Psoriasis is an inflammatory condition affecting multiple systems.6 It results from a hyperproliferation of skin cells and increased turnover.10 The condition mostly affects the skin and the joint.6 Based on severity, psoriasis can be characterized as mild, moderate, or severe. Mild has a minimal effect on the quality of life, whereas severe has a severe effect on the quality of life.6

The diagnosis of psoriasis is typically made on the patient history and presentation. A skin biopsy may also be useful in atypical presentations.6

The most common form of psoriasis is plaque psoriasis, which typically presents with symmetric, red plaques and silver scales.6 There are many different forms of psoriasis; each has its own unique characteristics.

The treatments for psoriasis are not universally agreed upon and controversy still exists regarding treatment options. For mild cases of psoriasis, topical agents are the most common treatment. Salicylic acid and corticosteroid are common topicals.11 Anthrax in is a topical therapy use for mild psoriasis; it can results in adverse affects like skin irritation.11 Topical corticosteroids can be used to treat all types of psoriasis; they are often prescribed for longer periods of time, which can result in more adverse effects.11 Phytotherapy uses UVA light to treat psoriasis.1 For more severe cases, systemic drugs are employed.1 If the previous treatments fail, then biology therapies are prescribed, which can result in serious infection.1

Counseling can be used to help reduce patient’s stress, which can worsen psoriasis symptoms.12 Because psoriasis is categorized as an inflammatory condition, foods may have an impact on the patient’s symptoms.
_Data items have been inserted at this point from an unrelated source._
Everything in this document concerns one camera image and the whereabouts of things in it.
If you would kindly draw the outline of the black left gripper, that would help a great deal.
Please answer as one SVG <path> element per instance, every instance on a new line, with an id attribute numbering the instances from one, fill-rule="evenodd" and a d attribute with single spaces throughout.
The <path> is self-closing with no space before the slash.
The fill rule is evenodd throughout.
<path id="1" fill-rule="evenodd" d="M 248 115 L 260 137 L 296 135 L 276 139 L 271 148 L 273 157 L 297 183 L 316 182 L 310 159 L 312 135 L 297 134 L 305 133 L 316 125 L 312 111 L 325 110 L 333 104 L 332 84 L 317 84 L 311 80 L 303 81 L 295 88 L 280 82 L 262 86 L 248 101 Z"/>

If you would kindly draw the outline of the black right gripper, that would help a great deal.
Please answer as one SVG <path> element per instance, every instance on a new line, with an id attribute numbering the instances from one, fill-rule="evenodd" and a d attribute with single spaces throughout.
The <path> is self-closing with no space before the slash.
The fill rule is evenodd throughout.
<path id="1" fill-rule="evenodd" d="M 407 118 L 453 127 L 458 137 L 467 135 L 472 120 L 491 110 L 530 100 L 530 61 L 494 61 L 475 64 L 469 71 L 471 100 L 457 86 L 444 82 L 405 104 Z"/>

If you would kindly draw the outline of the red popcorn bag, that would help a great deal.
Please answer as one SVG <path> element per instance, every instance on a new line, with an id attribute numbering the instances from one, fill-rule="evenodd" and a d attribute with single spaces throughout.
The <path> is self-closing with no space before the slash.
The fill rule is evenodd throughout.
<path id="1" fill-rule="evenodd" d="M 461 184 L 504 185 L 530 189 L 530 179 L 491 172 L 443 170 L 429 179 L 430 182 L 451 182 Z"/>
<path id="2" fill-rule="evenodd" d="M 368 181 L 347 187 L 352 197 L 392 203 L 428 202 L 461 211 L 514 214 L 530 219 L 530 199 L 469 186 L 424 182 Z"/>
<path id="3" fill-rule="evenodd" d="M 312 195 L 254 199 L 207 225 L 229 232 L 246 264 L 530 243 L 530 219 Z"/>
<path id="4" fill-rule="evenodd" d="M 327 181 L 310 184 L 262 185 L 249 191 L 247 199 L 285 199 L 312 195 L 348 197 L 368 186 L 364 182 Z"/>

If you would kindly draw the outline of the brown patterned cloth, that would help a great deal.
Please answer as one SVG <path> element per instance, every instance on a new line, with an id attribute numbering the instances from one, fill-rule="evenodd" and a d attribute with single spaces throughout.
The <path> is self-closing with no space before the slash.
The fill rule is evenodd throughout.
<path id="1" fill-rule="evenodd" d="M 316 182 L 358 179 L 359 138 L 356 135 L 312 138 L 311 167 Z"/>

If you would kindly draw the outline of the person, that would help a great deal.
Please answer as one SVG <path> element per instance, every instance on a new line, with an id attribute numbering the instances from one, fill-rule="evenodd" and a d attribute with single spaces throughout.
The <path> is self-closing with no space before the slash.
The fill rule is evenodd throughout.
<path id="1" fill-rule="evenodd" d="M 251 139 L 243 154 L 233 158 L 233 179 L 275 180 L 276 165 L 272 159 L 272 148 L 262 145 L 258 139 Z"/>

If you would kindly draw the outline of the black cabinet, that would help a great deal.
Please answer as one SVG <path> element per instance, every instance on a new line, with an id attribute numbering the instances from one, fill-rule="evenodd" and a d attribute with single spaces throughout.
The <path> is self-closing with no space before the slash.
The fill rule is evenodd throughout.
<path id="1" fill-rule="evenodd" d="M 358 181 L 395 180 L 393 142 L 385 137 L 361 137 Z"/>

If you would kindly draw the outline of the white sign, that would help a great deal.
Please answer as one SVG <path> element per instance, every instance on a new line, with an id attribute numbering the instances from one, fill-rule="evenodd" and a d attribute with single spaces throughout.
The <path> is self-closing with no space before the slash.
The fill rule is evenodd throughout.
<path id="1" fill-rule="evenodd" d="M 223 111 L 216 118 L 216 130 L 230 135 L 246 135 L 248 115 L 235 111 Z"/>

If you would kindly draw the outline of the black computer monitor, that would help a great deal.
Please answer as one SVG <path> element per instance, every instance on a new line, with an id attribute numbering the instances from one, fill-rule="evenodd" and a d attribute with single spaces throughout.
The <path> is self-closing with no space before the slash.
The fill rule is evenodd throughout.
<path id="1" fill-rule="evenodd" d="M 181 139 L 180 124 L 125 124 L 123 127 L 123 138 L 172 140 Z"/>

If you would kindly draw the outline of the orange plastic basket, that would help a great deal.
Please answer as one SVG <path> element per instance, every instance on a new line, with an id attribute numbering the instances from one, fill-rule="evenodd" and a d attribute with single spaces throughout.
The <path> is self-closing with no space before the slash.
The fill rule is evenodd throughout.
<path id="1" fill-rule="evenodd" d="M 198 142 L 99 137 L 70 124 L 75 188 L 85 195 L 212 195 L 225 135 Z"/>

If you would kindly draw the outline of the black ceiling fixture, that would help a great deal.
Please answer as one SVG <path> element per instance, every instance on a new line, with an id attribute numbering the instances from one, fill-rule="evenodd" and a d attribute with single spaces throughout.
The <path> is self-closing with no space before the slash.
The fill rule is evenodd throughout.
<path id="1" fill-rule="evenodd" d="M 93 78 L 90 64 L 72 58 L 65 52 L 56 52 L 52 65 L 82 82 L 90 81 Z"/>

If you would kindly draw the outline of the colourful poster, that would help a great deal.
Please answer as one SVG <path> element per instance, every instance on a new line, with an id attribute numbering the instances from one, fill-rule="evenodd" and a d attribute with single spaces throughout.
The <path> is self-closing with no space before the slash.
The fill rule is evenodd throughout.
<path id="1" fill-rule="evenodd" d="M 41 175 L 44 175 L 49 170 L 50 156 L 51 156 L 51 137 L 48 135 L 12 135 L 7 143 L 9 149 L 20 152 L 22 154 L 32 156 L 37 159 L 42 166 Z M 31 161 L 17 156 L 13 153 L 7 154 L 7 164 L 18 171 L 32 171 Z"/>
Overproduction of acid can results in psoriatic lesions12 An anti-inflammatory diet could be suggested in order to combat psoriatic symptoms.12

Immunoglobulin E (IgE) testing can be used to determine the presence food allergy.13 Immunoglobulin G (IgG) testing is used to determine food sensitivity.14 Food sensitivity is defined as any symptom related to food. IgG testing is done via a blood draw, and it is measured by the amount of IgG that binds to each food. The results are on a scale ranging from 0, which is no reactivity, to IV, which is extreme reactivity.13 The IgG test results show the response of the immune system to specific foods.14 As a result of this test, a diet is suggested to the patient that lists foods to be eaten and those to be avoided.14 Some common psoriasis food triggers are sugar, gluten and dairy.15 The elimination of IgG reactive foods in both patients with asthma and irritable bowel syndrome, which are inflammatory conditions, has been shown to improve patient’s symptoms.13


Further research is needed to make any substantial claims regarding IgG testing, removal of sensitive foods, and their effects on psoriasis symptoms. Many patients with psoriasis may benefit from a dietary solution rather than topical or systemic therapies. The results of this case suggest that the use of IgG testing to identify and remove sensitive foods from the patient’s diet resulted in a reduction of psoriatic symptoms. However, more research is still needed to understand the effects of food sensitivity and psoriasis.